ISSUE #2 FAILING TO CONSIDER THE EVIDENCE AS A WHOLE
[30] The Crown submits that the trial judge erred by failing to consider all of the evidence in relation to the ultimate issue of guilt by using a piecemeal approach.
[31] I agree. This, too, is an error of law that warrants appellate intervention at the instance of the Crown: J.M.H., at para. 31.
[32] By considering, in turn, whether each of the respondent’s exculpatory explanations for a particular piece of Crown evidence could reasonably be true, the trial judge effectively required the Crown to prove each individual piece of evidence beyond a reasonable doubt. It is an error of law to subject individual pieces of evidence to the standard of proof beyond a reasonable doubt: J.M.H., at para. 31; and R. v. Morin, 1988 8 (SCC), [1988] 2 S.C.R. 345, at p. 359.
[33] In paragraph 63 of the Crown’s factum, several examples of this in the trial judge’s reasons are set out. The following draws heavily from that. The emphasis in the quotations are those of the Crown.
While at first blush the numbers 18 and 21 equals 39 on a sheet in plain view in the cab seems an unlikely coincidence, [the respondent’s] explanation that the number relates to tolls is supported by the writing beside it (tools for tolls) and a previous receipt for $18 from the Kansas Turnpike.
I don't reject his evidence because he has no receipts given the disorganization of the cab at the time it was searched.
I cannot rule out, on the evidence before me, that [the luggage filled with cocaine was] placed there at the Western refrigeration warehouse. I do not accept the Crown’s assertion that this happening was a near impossibility.
I do not think it was likely that this cocaine was destined to be unloaded at the Metro warehouse in Toronto, but I cannot dismiss as completely unlikely that the opening of the truck and removal of the bags without the accused driver’s consent or knowledge or both would be beyond any reasonable possibility.
Given the frequency of car and [truck-jackings] in North America, the easily ascertainable route that this truck would take and the likelihood of stops on the way, I cannot conclude that only Mr. Knezevic would be in a position to retrieve the drugs.

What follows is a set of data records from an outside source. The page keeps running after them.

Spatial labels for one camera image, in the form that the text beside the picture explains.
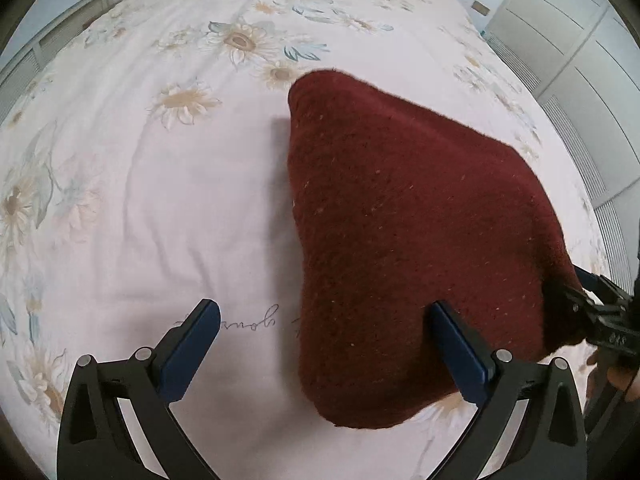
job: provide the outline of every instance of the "red cloth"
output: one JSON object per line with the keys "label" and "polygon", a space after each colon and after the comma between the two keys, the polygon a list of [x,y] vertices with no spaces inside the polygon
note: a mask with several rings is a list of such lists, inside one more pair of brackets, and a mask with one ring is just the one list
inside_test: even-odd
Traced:
{"label": "red cloth", "polygon": [[339,72],[300,78],[289,107],[299,375],[320,415],[386,428],[455,391],[423,329],[436,300],[524,360],[581,341],[543,301],[546,280],[580,284],[513,148]]}

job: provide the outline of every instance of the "silver screw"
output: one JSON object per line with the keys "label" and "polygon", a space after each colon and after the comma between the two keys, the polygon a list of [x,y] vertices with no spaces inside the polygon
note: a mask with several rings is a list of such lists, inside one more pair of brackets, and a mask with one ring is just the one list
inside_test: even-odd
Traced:
{"label": "silver screw", "polygon": [[513,359],[511,352],[505,349],[500,349],[495,353],[495,356],[503,363],[509,363]]}
{"label": "silver screw", "polygon": [[77,362],[77,364],[78,364],[78,366],[79,366],[79,367],[84,368],[84,367],[85,367],[85,366],[87,366],[90,362],[91,362],[91,356],[90,356],[89,354],[84,354],[84,355],[81,355],[81,356],[78,358],[78,362]]}
{"label": "silver screw", "polygon": [[554,359],[554,364],[561,370],[566,370],[569,367],[569,363],[561,357]]}
{"label": "silver screw", "polygon": [[151,348],[143,346],[142,348],[138,348],[136,350],[136,359],[138,361],[146,361],[151,357]]}

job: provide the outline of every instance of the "wall switch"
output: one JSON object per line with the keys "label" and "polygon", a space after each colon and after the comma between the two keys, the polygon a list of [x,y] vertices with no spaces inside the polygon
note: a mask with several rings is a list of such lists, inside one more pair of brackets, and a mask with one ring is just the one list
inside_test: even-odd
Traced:
{"label": "wall switch", "polygon": [[473,5],[471,5],[471,8],[473,10],[476,10],[477,12],[482,14],[483,16],[486,16],[489,12],[491,12],[491,9],[489,7],[484,6],[478,0],[473,2]]}

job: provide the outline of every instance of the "human hand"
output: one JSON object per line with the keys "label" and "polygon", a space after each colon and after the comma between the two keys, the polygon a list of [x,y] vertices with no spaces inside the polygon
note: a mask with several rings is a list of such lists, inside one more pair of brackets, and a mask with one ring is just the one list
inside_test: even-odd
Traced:
{"label": "human hand", "polygon": [[[593,366],[598,364],[598,350],[596,350],[587,359],[587,365]],[[596,373],[598,369],[594,368],[587,379],[587,399],[593,395],[595,388]],[[607,380],[613,387],[622,392],[626,391],[625,401],[633,402],[640,399],[640,372],[629,370],[628,368],[613,366],[607,370]]]}

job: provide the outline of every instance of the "bed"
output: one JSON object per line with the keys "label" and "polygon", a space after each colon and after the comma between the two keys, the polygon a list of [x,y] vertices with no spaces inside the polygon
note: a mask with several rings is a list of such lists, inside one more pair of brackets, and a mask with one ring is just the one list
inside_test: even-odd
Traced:
{"label": "bed", "polygon": [[[50,478],[76,359],[154,346],[201,298],[220,304],[222,330],[172,410],[223,479],[417,480],[470,420],[453,394],[389,430],[348,430],[300,393],[287,89],[318,68],[513,146],[572,261],[609,273],[561,139],[456,0],[124,0],[60,51],[0,128],[0,406]],[[584,402],[590,349],[559,353]]]}

I cannot conclude that the presence of the latex gloves were out of the ordinary or only consistent with an intent by the accused to hide his fingerprints.
[34] While it was appropriate for the trial judge to consider each piece of evidence individually, he also had to consider the cumulative effect of the evidence as a whole. Although the trial judge twice stated that he was considering the evidence as a whole, on a full and fair reading of his reasons, I do not see that was ever done. This was legal error: J.M.H., at para. 31.
DISPOSITION
[35] It is clear that the trial judge’s legal errors affected his verdict of acquittal. Accordingly, I would allow the appeal and order a new trial.
Released: December 2, 2016 (“E.E.G.”)
“E.E. Gillese J.A.”
“I agree. John Laskin J.A.”
“I agree. David Watt J.A.”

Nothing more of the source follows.